Pix Controller are now streaming a nest box camera. This spring they engaged in a nest box project where they built and set up 6 different nest boxes in different sizes and in different, all wild, habitats. This way it is hoped the boxes will attract a verity of birds throughout the nesting season. The camera system will be moved around to different nest boxes as they become active.
Within the first week of setting the nest boxes out they had a bird start a nest in one of the smaller boxes. It turned out to be a tufted titmouse. They quickly installed a camera to and started streaming the nest building process. The titmouse nest, however, was under constant raids by a house wren. The house wren is a smaller bird and will often try and remove competitive birds from their territory. After several weeks the titmouse nest was complete and the female laid a clutch of 6 eggs. After a few days of incubation the house wren returned, destroyed the eggs, are removed most of the titmouse nest. At this point the titmouse pair was unable to defend the nesting site and didn’t return.
The house wren didn’t waste any time and started constructing a nest. The male house wren will construct several nests filling up as many potential nesting sites as possible to eliminate competition.

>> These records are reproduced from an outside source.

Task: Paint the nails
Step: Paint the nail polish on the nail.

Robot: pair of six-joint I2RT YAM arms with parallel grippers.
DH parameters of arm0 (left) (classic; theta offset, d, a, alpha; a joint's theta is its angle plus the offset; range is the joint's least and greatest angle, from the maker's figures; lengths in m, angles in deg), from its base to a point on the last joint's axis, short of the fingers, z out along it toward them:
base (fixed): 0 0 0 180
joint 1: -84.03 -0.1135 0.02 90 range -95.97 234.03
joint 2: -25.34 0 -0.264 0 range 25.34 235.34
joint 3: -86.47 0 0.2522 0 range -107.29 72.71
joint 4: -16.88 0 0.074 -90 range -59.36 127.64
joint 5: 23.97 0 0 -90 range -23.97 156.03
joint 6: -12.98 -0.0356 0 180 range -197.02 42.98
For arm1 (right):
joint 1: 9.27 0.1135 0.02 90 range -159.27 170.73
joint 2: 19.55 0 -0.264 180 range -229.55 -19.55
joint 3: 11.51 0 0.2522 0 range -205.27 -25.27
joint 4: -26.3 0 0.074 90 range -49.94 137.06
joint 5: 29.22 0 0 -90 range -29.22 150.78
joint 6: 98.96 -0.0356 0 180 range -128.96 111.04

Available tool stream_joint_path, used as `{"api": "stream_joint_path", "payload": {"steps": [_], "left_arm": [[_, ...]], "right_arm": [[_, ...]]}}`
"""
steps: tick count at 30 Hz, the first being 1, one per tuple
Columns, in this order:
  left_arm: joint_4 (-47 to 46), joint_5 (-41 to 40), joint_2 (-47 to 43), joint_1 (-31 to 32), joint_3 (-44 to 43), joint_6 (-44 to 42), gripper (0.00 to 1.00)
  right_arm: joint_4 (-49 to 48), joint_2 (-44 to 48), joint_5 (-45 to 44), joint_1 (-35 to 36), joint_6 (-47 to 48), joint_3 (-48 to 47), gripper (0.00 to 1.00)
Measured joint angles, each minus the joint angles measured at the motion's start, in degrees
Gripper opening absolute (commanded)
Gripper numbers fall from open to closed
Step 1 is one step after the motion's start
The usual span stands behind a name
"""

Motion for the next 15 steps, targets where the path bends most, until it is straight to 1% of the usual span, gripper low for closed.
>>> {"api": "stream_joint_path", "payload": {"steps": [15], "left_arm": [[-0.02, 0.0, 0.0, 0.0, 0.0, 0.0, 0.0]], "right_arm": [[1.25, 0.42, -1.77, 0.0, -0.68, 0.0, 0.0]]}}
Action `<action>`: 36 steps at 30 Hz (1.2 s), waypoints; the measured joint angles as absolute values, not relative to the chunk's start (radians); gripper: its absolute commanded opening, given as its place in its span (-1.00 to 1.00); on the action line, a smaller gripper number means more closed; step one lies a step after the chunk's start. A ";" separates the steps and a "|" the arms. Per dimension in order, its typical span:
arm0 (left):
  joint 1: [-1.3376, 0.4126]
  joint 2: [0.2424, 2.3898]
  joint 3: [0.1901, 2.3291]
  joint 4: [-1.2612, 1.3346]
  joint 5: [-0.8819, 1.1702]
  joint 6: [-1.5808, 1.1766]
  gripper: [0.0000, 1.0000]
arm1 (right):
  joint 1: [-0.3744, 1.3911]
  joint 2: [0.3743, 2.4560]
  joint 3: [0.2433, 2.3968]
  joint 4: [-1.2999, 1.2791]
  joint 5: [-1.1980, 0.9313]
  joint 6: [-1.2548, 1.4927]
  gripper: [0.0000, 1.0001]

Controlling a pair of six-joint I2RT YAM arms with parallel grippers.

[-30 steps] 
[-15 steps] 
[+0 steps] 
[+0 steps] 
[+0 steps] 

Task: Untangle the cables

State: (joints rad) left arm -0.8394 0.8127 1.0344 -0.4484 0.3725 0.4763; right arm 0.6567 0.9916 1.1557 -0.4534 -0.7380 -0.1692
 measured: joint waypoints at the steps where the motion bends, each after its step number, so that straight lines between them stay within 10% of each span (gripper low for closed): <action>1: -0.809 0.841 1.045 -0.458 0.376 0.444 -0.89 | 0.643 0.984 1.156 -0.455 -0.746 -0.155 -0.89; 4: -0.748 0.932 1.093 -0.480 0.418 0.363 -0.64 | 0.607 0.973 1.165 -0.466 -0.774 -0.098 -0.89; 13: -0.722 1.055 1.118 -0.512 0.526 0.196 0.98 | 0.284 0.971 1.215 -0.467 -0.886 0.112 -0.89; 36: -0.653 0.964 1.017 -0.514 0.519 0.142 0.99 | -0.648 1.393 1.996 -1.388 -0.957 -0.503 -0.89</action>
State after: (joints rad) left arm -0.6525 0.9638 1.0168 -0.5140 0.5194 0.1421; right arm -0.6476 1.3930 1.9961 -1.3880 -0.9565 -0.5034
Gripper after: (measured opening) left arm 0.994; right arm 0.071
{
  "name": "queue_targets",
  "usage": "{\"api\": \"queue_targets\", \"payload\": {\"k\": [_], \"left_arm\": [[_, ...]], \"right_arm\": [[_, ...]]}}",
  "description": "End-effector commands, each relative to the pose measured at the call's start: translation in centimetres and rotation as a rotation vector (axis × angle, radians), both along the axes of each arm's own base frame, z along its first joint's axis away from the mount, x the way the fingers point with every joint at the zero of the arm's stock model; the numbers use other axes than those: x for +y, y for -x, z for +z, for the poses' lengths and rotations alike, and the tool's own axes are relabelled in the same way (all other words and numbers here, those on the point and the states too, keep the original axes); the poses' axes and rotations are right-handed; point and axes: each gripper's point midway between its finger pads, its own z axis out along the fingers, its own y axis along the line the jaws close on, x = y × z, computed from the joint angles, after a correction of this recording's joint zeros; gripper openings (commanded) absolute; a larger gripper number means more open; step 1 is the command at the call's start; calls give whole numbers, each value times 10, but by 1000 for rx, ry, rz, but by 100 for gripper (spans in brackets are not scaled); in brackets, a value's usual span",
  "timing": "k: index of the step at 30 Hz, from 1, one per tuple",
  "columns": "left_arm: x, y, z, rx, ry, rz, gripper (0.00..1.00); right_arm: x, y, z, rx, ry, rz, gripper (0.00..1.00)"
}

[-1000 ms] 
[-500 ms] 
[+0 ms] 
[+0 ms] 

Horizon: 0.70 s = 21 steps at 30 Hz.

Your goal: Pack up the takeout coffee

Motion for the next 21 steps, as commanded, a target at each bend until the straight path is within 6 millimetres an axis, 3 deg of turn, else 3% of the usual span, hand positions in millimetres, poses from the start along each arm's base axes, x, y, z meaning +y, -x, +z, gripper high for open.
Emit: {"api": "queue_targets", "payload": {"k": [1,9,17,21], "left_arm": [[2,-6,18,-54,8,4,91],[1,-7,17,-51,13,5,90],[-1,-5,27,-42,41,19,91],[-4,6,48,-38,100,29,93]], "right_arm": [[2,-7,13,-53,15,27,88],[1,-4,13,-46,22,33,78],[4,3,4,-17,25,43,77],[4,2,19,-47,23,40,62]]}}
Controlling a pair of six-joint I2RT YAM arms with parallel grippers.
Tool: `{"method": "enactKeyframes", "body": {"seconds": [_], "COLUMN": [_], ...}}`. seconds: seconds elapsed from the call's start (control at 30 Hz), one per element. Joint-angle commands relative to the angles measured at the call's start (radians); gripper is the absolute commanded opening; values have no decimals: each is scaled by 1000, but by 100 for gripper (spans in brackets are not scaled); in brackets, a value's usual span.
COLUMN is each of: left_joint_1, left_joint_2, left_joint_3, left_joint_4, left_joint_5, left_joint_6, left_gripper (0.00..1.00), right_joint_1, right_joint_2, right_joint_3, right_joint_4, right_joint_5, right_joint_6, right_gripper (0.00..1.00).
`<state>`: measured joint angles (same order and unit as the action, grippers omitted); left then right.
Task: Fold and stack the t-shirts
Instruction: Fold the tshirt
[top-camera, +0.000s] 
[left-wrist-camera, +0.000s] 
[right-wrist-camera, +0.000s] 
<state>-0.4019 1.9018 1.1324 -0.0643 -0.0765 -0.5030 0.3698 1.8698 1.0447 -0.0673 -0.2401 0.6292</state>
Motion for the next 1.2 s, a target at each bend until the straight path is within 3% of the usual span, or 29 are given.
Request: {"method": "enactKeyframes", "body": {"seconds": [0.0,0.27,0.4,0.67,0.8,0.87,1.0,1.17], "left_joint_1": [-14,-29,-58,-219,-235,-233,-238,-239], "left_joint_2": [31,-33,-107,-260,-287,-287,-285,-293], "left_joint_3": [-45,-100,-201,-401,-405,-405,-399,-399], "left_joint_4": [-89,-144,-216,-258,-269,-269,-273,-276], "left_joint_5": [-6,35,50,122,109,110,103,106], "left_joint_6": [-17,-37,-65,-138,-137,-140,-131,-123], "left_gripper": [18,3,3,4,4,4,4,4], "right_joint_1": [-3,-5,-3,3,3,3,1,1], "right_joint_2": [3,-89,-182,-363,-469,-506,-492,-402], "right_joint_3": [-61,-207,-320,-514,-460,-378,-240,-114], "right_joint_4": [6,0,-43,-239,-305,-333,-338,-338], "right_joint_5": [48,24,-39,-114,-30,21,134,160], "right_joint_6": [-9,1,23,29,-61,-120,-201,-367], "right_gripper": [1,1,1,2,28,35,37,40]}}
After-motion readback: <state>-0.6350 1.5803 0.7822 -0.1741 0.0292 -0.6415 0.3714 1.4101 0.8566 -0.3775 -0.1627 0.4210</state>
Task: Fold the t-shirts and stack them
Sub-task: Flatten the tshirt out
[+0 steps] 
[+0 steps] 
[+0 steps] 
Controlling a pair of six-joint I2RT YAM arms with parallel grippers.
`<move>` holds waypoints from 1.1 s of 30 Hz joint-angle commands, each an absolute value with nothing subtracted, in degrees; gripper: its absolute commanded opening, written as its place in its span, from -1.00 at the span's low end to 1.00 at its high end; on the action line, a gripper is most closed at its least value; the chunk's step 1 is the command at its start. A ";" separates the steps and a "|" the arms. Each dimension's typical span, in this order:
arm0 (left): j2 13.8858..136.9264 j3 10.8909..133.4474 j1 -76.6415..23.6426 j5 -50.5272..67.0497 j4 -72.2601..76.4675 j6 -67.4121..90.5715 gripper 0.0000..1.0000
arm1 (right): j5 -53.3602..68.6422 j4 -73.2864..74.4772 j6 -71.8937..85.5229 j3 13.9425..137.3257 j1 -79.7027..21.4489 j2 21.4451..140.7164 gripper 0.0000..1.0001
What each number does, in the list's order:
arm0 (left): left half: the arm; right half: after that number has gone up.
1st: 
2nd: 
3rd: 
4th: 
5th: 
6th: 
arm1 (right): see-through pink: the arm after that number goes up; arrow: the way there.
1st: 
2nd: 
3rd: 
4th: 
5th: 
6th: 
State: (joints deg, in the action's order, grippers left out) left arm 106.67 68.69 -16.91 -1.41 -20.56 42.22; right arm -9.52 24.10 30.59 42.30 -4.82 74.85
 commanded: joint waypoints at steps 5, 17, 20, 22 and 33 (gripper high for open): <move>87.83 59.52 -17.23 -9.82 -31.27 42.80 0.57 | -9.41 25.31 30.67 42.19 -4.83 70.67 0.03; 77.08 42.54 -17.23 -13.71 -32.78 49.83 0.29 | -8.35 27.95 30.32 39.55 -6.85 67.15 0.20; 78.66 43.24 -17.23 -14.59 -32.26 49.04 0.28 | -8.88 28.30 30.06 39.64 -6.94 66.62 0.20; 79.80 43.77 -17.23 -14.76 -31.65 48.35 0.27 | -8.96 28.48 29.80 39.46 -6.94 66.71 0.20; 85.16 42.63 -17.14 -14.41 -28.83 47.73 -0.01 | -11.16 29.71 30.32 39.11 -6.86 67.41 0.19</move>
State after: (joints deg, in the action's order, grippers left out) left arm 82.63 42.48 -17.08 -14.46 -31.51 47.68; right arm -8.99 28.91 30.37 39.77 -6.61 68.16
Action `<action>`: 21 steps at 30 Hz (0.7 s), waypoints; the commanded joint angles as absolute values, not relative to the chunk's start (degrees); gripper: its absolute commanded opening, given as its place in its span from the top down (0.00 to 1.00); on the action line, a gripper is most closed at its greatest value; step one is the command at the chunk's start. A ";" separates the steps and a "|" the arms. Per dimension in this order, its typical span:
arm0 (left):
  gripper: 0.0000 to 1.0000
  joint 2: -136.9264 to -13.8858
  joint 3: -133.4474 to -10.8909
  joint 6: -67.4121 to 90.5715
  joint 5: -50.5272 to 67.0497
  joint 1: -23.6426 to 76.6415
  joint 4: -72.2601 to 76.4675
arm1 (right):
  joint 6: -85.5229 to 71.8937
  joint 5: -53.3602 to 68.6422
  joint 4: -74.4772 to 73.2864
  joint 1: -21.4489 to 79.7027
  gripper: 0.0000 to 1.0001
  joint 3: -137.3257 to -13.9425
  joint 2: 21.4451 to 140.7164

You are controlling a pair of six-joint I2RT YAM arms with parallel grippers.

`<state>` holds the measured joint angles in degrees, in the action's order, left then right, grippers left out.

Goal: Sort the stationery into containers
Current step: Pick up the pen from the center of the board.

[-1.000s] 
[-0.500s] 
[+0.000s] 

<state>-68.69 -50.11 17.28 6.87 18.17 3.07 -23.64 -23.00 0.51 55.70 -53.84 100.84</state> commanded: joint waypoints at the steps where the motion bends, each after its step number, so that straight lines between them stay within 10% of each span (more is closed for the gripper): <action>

The male will then take the female to each nest and she will choose the nest to lay her eggs. The male will build the base of the nest with sticks and the female will construct a cut made of soft material such as fur to hold the eggs/chicks. We are now seeing and hearing both pairs at the nest box and we assume this is the nest the female has chosen to lay the eggs.
The camera system installed at this nest box is rather unique. They designed and built a dual camera system. The inside camera is active until a bird is present at the entrance hole. At this time a motion sensor will detect the bird and automatically switch the view to an outside camera for as long as the bird is present at the outside. There is a sound MIC installed too along with an IR camera to view the birds at night inside the nest box. We hope this 2nd camera will help with the education of the nesting process.